The Measurement of Attitude
Measurement in Religious Education
E. J. Chave
In the processes of religious education one of the most significant factors to be considered is the development or modification of attitudes. The goals of modern religious education do not simply involve the attainment of certain bodies of knowledge, such as the Bible, creeds, and doctrinal statements, history of religions, and other records of religious experience but are more closely related to the actual behavior of persons in society. To measure the amount of knowledge that any pupil may have received is fairly easy. The techniques for this kind of measurement are well established and it only requires a careful selection of materials to construct satisfactory tests. The more important concern of religious educators today is to measure how far habits of conduct that are in accordance with modern religious ideas have been established and how far attitudes and values that express the religious tendencies considered to be directed toward the realization of the highest good for the individuals themselves and for the society of which they are members have been developed in individuals and in groups of persons. These attitudes involve tendencies toward the institutions of religion—its symbols, its literature, its expressed doctrines, its concepts, ideals, programs, and other phases of religious living. The attitudes taken by persons indicate the values discovered in their personal and social religious experience.
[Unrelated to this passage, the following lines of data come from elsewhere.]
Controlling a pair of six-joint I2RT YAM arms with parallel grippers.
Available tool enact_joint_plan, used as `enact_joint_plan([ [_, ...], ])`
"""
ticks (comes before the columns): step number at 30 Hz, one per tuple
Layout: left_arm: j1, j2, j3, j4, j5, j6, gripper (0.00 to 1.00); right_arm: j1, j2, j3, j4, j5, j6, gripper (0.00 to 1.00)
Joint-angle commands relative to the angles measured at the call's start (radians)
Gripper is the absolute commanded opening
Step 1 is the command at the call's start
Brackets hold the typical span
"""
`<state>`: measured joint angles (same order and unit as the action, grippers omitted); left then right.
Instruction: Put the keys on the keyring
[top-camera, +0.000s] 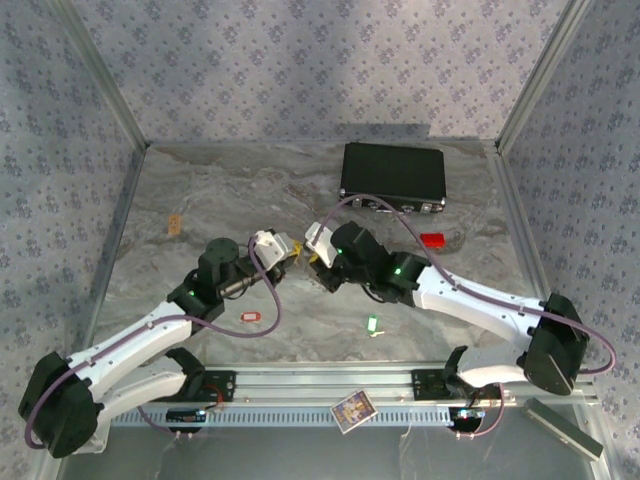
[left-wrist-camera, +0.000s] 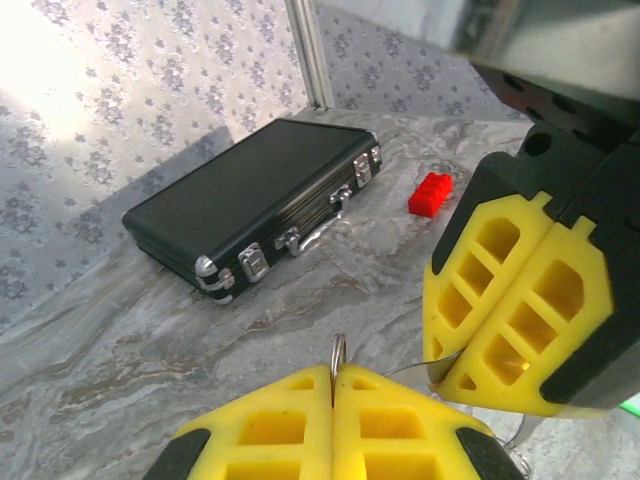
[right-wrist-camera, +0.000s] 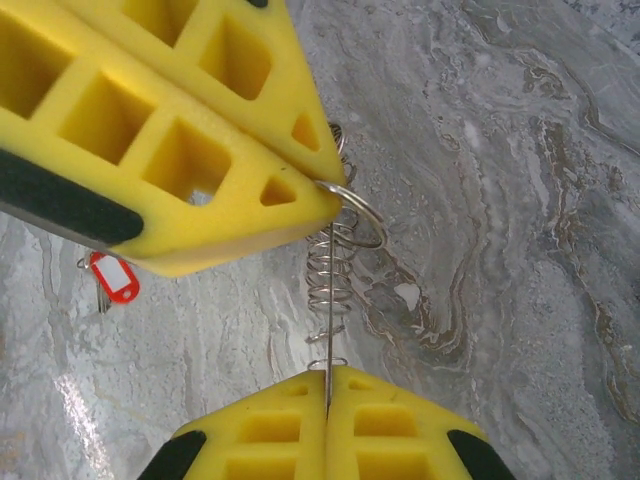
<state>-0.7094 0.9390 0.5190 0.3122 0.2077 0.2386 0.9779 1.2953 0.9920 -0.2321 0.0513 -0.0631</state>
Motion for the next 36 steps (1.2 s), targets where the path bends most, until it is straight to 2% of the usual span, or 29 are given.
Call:
enact_joint_plan([
  [1,0.004,0.009,0.026,0.058,-0.114,0.011,0.00,0.028,0.002,0.052,0.012,-0.043,0.029,0.00],
  [8,0.004,0.020,0.009,0.152,-0.087,-0.041,0.00,0.033,0.018,0.048,0.073,-0.126,0.077,0.00],
  [9,0.004,0.020,0.005,0.170,-0.077,-0.047,0.00,0.031,0.009,0.038,0.091,-0.142,0.081,0.12],
  [10,0.005,0.022,0.001,0.186,-0.063,-0.050,0.00,0.026,-0.004,0.023,0.109,-0.166,0.083,0.30],
  [11,0.005,0.023,-0.002,0.204,-0.040,-0.050,0.00,0.013,-0.021,0.005,0.127,-0.199,0.084,0.41],
  [14,0.016,0.030,0.002,0.219,0.030,-0.047,0.00,-0.044,-0.098,-0.041,0.135,-0.323,0.034,0.49],
  [18,0.053,0.032,-0.015,0.304,0.164,-0.092,0.00,-0.156,-0.203,-0.102,0.092,-0.489,-0.096,0.48],
  [23,0.083,0.057,-0.018,0.388,0.312,-0.173,0.00,-0.298,-0.285,-0.211,0.259,-0.615,-0.142,0.40],
  [28,0.094,0.098,-0.003,0.452,0.410,-0.237,0.00,-0.318,-0.241,-0.207,0.319,-0.656,-0.178,0.32],
  [32,0.094,0.124,0.016,0.486,0.485,-0.267,0.00,-0.334,-0.201,-0.234,0.444,-0.668,-0.117,0.32],
  [36,0.091,0.132,0.018,0.502,0.504,-0.281,0.00,-0.347,-0.176,-0.243,0.496,-0.739,-0.089,0.31],
])
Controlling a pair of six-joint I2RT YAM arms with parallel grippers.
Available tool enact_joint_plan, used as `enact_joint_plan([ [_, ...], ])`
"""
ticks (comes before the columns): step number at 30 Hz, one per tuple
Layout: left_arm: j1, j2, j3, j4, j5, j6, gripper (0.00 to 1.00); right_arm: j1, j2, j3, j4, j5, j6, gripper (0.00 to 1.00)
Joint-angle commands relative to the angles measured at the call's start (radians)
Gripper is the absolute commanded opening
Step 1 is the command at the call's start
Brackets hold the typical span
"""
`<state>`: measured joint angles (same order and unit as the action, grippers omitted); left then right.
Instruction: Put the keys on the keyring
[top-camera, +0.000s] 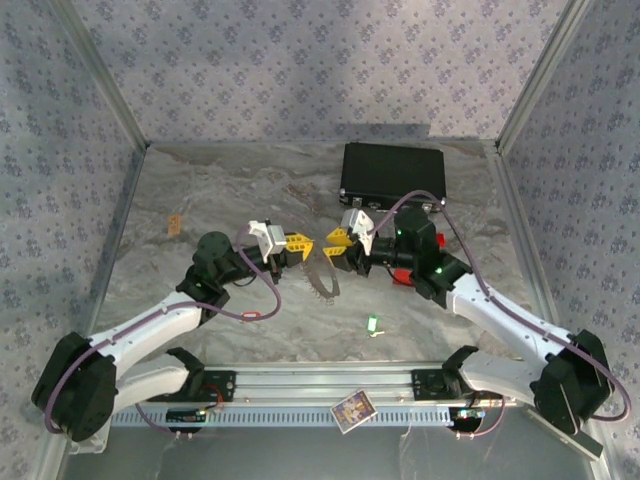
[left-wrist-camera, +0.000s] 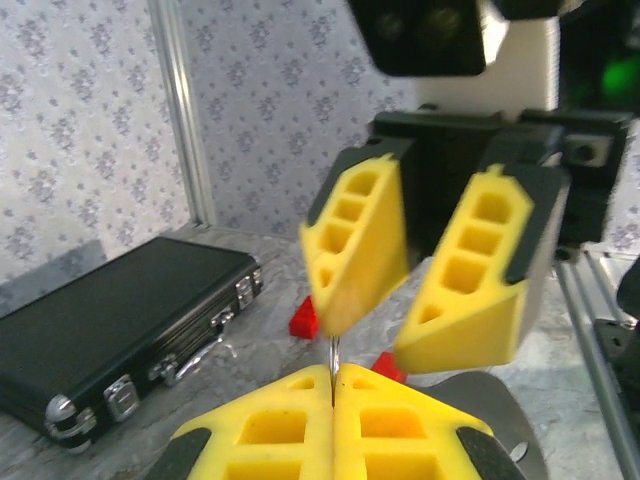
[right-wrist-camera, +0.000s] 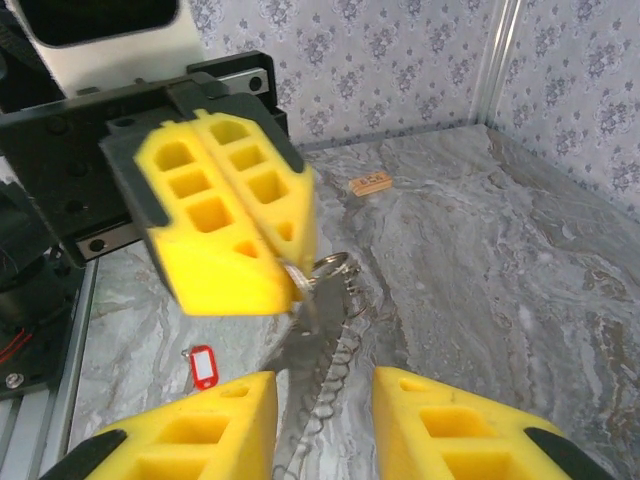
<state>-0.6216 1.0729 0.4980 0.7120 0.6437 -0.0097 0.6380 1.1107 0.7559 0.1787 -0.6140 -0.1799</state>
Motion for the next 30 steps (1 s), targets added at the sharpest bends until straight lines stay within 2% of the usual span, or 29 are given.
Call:
enact_joint_plan([
  [1,0.005,-0.001,0.037,0.104,0.071,-0.034,0.00,-0.007,0.012,-0.008,0.091,-0.095,0.028,0.32],
  [4,0.000,-0.001,0.032,0.109,0.083,-0.036,0.00,-0.008,0.016,-0.013,0.096,-0.107,0.030,0.30],
  [12,-0.010,-0.002,0.027,0.110,0.093,-0.036,0.00,-0.008,0.028,-0.012,0.135,-0.150,0.054,0.19],
  [18,-0.016,-0.001,0.028,0.111,0.096,-0.033,0.00,0.000,0.038,-0.005,0.157,-0.165,0.065,0.16],
  [24,-0.021,0.007,0.028,0.127,0.094,-0.038,0.00,0.011,0.063,0.009,0.164,-0.168,0.069,0.10],
  [28,-0.020,0.004,0.028,0.119,0.084,-0.037,0.00,0.015,0.073,0.017,0.171,-0.167,0.073,0.00],
  [30,-0.021,-0.003,0.031,0.084,0.058,-0.026,0.02,0.012,0.069,0.018,0.162,-0.162,0.066,0.00],
])
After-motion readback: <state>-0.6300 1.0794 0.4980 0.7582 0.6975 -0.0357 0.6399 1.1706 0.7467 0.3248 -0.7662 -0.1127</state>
Religious educators have been for many years changing and rechanging their methods and materials in their desire to promote satisfactory religious habits, attitudes, and values in children, youth, and adults. But as in the field of general education, this revision has been largely dependent upon guesswork and hopeful estimates as to what the results have been and might be. If the results could be measured more accurately the processes of religious
( ix) education could be more intelligently directed and the desired effects upon character would be more effectively produced. Even the rough measuring tools that have so far been developed have aided in the evaluation of methods. Real progress must wait on the development of more accurate and refined objective measuring instruments.
Religious education is also interested in all social attitudes. In so far as a person has an attitude that is in the direction of the life-goals approved by religious standards, religious education seeks to develop and motivate such with religious faith, purpose, and passion. In so far as the expression of any social attitude may reveal a life set in a direction not approved by religious standards, religious education seeks to change the tendency and redirect the life toward the more ideal religious goal. Thus the measurement of attitudes is a distinct field of interest for religious educators. This study and experiment recorded herein have been undertaken with the recognition of urgent necessity for better tools for obtaining more accurate data regarding the existing and changing attitudes in the individuals and groups with which religious education works.